Senior Site Reliability Engineer ensuring reliability and performance of Vantage’s services while collaborating across teams. Engaging in incident response and driving infrastructure improvements.

Responsibilities

Collaborate with a diverse team of software engineers, engaging in iterative processes and effective task planning to drive our projects forward.
Take ownership of the availability, scalability, and performance of our services, to proactively identify issues, and implement automation to prevent the recurrence of problems.
Participate in the on-call rotation, responding to incidents and working with the team to restore service and prevent recurrence.
Contribute to automating infrastructure provisioning, configuration, and management using IaC principles with tools like Terragrunt and Ansible.
Help design and enhance monitoring, logging, and alerting systems to improve observability and ensure system health.
Participate in blameless post-mortems, documenting issues, and following up on action items to foster a culture of learning and continuous improvement.
Foster collaboration with other engineering teams, promoting the reuse of existing frameworks and gaining insights into their operation.
Stay current with industry trends, emerging technologies, and best practices in SRE, DevOps, and automation.

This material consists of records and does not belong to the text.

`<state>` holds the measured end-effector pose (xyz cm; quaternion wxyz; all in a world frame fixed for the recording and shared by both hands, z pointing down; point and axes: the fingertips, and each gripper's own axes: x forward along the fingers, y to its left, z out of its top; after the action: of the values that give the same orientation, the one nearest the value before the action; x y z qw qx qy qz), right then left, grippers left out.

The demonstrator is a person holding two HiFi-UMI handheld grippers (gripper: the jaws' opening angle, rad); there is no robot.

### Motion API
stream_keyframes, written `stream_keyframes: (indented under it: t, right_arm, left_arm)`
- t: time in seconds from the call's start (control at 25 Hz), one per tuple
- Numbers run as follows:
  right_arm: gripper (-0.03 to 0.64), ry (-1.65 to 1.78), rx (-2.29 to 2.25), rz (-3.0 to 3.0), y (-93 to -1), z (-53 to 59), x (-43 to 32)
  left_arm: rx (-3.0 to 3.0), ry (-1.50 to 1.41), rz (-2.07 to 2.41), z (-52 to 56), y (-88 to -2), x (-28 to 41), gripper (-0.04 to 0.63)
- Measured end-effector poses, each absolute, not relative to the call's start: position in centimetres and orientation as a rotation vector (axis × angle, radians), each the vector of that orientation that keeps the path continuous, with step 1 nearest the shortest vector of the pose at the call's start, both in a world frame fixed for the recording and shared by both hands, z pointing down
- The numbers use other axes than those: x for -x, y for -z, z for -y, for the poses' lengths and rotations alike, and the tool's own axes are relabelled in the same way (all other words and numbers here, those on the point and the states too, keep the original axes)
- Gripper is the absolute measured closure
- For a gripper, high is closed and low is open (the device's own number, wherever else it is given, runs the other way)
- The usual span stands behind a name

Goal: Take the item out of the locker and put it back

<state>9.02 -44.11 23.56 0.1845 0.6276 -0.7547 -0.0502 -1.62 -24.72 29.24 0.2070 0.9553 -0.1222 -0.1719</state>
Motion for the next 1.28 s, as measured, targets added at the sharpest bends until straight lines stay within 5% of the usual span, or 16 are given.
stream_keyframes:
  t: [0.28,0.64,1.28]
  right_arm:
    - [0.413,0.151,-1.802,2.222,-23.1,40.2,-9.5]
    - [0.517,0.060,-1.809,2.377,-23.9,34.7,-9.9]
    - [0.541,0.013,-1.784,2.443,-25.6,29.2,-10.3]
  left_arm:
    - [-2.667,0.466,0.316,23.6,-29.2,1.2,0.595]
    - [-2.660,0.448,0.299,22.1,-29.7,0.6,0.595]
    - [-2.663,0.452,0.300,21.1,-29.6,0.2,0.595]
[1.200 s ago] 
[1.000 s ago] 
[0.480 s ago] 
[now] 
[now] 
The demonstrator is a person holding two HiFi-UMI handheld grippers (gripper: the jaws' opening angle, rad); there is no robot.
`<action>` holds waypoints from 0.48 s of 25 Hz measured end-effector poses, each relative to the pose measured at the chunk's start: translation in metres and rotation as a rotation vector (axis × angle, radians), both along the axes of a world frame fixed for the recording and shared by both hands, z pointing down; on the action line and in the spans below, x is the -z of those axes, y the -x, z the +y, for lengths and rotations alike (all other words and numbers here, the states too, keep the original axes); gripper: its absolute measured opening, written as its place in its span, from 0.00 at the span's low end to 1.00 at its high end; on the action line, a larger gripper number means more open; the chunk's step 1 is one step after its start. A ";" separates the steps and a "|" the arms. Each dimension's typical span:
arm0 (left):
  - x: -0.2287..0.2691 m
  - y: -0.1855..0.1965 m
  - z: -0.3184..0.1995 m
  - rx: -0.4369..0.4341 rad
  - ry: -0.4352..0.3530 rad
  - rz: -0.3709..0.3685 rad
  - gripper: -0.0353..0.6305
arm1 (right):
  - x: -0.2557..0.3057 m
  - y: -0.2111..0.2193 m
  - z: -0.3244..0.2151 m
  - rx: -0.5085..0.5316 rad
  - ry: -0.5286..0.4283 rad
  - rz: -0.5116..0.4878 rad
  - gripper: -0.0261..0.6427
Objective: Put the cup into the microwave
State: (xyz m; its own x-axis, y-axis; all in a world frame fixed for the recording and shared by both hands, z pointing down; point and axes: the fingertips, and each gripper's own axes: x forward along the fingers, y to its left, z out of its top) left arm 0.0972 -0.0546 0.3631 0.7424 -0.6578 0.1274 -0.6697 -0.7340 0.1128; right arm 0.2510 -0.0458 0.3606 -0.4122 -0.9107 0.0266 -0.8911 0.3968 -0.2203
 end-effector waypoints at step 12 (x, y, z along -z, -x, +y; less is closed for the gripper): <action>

6+ years of experience as a Site Reliability Engineer, DevOps Engineer, or similar role working with software and infrastructure.
Proficiency with either Python or Bash.
Hands-on experience with Azure or AWS.
Familiarity with CI/CD pipelines and infrastructure as code (IaC) and its tooling such as terraform and ansible.
Demonstrated ability to triage and prioritize effectively when troubleshooting incidents.
History of engaging effectively with cross-functional teams during events such as incident-response and post-mortems.
Track-record of proactively tailoring infrastructure to meet the unique needs of the product it supports.